WORK REQUIRED
Give back exactly the lines of the material below that start at the line containing "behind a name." and end at the line containing "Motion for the", and no others.

-------- RECORDS FOR THE TASK --------

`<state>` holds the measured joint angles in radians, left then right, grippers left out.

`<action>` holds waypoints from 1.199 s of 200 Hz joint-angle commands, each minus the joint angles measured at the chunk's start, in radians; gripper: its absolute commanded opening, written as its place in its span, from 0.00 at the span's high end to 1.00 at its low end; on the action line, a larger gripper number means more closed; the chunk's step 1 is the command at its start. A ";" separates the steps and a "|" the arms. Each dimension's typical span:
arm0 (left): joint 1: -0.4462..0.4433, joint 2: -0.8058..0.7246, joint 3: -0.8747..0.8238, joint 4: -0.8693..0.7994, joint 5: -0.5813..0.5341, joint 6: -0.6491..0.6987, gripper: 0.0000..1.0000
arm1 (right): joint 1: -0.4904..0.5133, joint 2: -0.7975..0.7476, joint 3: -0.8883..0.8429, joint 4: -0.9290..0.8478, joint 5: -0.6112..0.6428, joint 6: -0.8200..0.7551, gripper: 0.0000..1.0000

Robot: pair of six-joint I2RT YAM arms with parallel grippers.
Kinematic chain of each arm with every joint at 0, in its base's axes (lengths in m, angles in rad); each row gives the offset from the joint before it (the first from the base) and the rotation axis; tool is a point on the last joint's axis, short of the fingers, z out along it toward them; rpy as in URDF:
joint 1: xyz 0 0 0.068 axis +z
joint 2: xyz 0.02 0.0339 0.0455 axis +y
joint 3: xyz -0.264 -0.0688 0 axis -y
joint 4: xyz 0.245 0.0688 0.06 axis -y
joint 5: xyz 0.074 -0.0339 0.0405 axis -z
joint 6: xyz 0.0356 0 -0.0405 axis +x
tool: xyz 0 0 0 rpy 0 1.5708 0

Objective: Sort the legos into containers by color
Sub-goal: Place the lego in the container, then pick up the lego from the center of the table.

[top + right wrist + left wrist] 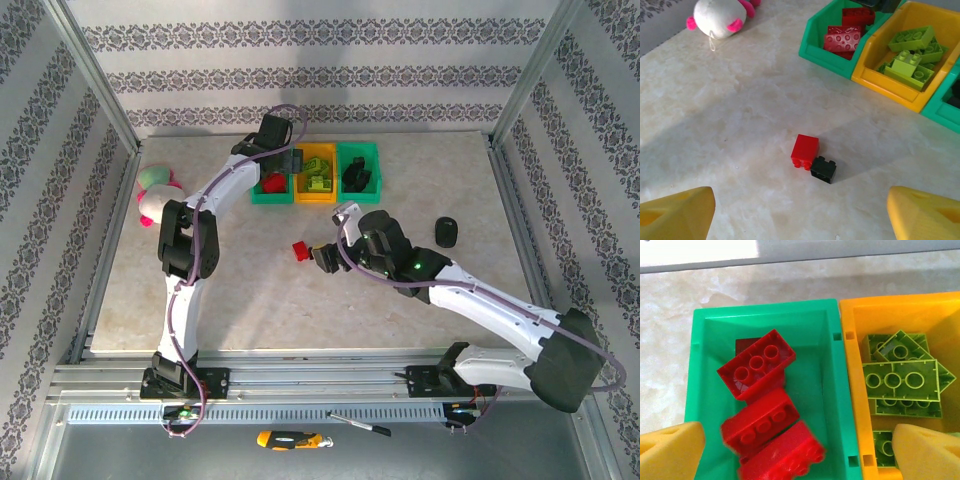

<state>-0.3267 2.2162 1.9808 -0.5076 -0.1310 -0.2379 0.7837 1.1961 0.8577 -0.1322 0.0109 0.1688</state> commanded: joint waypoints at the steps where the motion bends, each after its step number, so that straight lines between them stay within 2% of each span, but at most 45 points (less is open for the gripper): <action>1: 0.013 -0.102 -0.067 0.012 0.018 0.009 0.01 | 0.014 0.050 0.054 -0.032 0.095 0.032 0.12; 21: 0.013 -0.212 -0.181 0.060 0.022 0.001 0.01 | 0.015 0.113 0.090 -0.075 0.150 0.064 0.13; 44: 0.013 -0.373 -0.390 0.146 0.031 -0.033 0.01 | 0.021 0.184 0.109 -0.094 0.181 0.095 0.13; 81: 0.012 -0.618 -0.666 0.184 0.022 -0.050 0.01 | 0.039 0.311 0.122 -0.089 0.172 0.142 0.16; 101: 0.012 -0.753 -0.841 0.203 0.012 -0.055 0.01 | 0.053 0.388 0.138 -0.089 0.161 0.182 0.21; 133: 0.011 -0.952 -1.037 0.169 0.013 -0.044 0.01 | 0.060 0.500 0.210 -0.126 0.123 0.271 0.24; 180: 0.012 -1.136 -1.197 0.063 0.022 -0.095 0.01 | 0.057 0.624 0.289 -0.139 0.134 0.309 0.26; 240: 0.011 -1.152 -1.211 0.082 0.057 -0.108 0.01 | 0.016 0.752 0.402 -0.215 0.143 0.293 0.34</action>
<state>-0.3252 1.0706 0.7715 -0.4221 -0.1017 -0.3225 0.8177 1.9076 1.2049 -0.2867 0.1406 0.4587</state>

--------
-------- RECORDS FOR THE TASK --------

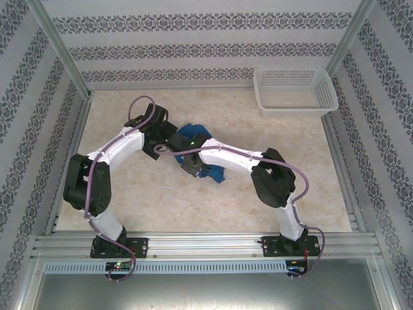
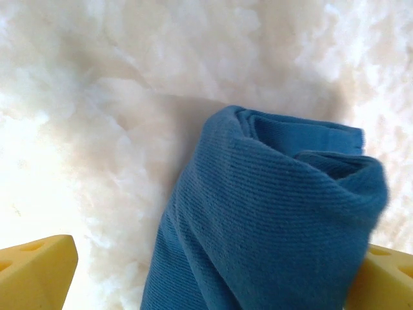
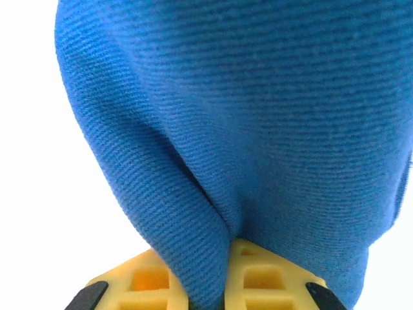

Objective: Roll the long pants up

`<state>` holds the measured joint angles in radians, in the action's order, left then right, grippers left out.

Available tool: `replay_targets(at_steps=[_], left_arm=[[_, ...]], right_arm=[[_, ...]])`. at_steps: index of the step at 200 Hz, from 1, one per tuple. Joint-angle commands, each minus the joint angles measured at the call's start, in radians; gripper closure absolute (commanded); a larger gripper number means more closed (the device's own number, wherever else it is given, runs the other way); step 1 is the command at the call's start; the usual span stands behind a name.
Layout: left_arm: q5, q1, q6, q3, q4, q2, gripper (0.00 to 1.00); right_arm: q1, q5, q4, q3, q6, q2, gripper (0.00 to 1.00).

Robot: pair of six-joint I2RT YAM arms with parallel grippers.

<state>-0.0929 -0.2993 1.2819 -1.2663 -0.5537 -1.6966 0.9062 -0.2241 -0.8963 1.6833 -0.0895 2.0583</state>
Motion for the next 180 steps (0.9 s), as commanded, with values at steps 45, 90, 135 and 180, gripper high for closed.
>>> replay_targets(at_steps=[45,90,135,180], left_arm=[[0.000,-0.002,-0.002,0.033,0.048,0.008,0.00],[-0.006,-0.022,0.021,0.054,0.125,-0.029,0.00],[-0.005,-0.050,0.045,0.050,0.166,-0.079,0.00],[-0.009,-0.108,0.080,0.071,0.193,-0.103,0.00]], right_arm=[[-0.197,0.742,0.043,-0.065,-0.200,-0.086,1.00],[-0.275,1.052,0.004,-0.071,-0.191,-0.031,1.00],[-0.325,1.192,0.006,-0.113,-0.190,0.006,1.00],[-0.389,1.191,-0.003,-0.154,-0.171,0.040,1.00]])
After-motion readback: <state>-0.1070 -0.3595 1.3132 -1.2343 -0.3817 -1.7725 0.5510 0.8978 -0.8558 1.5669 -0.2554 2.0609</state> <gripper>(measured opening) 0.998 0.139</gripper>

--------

TASK OUTPUT
Available tool: `replay_targets(at_steps=[_], left_arm=[[_, ...]], right_arm=[[_, ...]])`. at_steps: index of the step at 200 Hz, from 1, one per tuple. Joint-angle commands, each minus the joint angles measured at the call's start, in radians; gripper closure absolute (commanded); a larger gripper number means more closed (the device's own number, wherever else it is given, runs the other way); step 1 is the command at the call's start; the usual span stands behind a name.
Layout: left_arm: q5, q1, q6, q3, q4, q2, gripper (0.00 to 1.00); right_arm: q1, q5, q4, q3, q6, q2, gripper (0.00 to 1.00).

Robot: pair of six-joint I2RT YAM arms with parallel grippers.

<state>-0.0929 -0.2993 1.2819 -1.2663 -0.5537 -1.6966 0.9062 -0.2241 -0.8963 1.6833 -0.0895 2.0583</state>
Motion for the next 180 steps (0.9 s), as commanded, with values at steps 45, 90, 135 and 180, gripper high for closed.

Output for the exercise is now complete.